- [TRY IT]:
Would you repeat the listing exactly, without any of its images?

[Opening SOURCE MATERIAL section]

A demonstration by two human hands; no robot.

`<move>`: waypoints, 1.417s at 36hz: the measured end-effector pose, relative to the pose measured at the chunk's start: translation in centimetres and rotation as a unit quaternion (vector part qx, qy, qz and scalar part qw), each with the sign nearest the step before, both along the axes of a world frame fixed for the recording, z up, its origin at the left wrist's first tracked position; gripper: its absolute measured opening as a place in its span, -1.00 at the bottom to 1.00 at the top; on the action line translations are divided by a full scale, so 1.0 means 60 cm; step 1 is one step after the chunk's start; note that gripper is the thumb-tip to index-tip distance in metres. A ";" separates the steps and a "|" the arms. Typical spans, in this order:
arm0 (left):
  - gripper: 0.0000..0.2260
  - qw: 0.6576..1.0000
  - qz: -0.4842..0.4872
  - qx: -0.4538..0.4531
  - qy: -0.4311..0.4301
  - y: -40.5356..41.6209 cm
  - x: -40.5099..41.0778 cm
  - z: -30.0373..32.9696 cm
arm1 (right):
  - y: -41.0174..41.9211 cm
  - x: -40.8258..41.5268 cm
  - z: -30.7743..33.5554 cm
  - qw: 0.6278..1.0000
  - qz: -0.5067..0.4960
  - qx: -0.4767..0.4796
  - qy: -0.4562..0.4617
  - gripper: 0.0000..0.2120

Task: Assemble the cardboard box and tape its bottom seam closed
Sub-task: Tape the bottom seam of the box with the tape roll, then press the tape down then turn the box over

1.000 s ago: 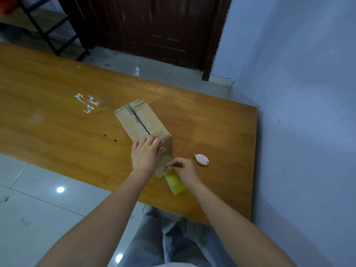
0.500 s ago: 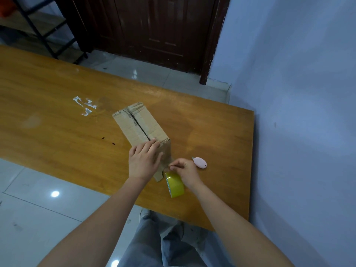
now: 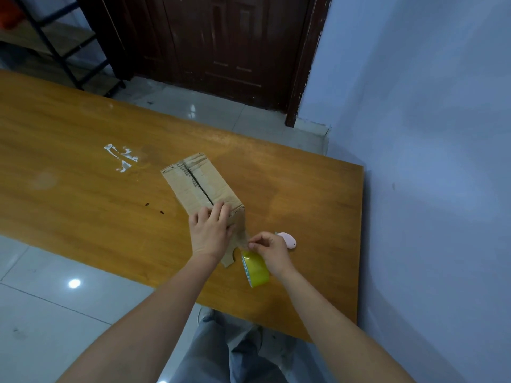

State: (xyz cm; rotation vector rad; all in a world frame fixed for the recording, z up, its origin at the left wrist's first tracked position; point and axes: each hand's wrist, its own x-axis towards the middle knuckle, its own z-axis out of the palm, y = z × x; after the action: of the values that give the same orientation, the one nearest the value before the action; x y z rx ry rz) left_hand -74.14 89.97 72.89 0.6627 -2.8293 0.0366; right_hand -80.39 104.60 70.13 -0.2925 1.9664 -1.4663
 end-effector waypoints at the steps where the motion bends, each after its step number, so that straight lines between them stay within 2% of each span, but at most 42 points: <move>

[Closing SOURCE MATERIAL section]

- [REPLY TO THE EXERCISE]:
A demonstration by two human hands; no robot.

`<move>`: waypoints, 1.417s at 36hz: the measured end-effector pose, relative to the pose measured at the chunk's start: translation in centimetres and rotation as a unit quaternion (vector part qx, qy, qz and scalar part qw), each with the sign nearest the step before, both along the axes of a world frame fixed for the recording, z up, its origin at the left wrist's first tracked position; gripper: its absolute measured opening as a place in its span, -1.00 at the bottom to 1.00 at the top; on the action line translations are divided by a full scale, so 1.0 means 60 cm; step 1 is one step after the chunk's start; note that gripper is the thumb-tip to index-tip distance in metres. A ";" separates the steps and a "|" the arms. Typical spans, in this order:
arm0 (left):
  - gripper: 0.0000..0.2260
  - qw: 0.6576..1.0000
  - qz: -0.4842..0.4872
  - qx: -0.4538..0.4531
  - qy: -0.4311..0.4301
  - y: -40.5356..41.6209 cm
  - x: -40.5099..41.0778 cm
  - z: -30.0373..32.9696 cm
arm1 (right):
  - y: -41.0174..41.9211 cm
  - x: -40.8258..41.5268 cm
  - z: -30.7743..33.5554 cm
  - qw: 0.6278..1.0000
  - qz: -0.5067..0.4960
  - qx: -0.4767..0.4796
  - qy: -0.4562..0.4617
  - gripper: 0.0000..0.2120

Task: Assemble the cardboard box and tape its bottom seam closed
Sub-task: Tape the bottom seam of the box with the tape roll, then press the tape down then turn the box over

1.000 s ago: 
0.500 s ago: 
now: 

State: (xyz cm; rotation vector rad; all in a world frame fixed for the recording, z up, its origin at the left wrist's first tracked position; point and axes: each hand's wrist, its own x-axis towards the middle knuckle, its own z-axis out of the palm, y = z × x; after the action: of the values that give the same orientation, the one nearest the value before the action; x y z rx ry rz) left_hand -74.14 89.97 72.89 0.6627 -2.8293 0.0366; right_hand -80.39 104.60 70.13 -0.2925 1.9664 -1.4663
 end-effector waypoints at the steps where the motion bends, each after its step number, so that straight lines between them stay within 2% of each span, but at most 42 points: <move>

The exercise concludes with this answer.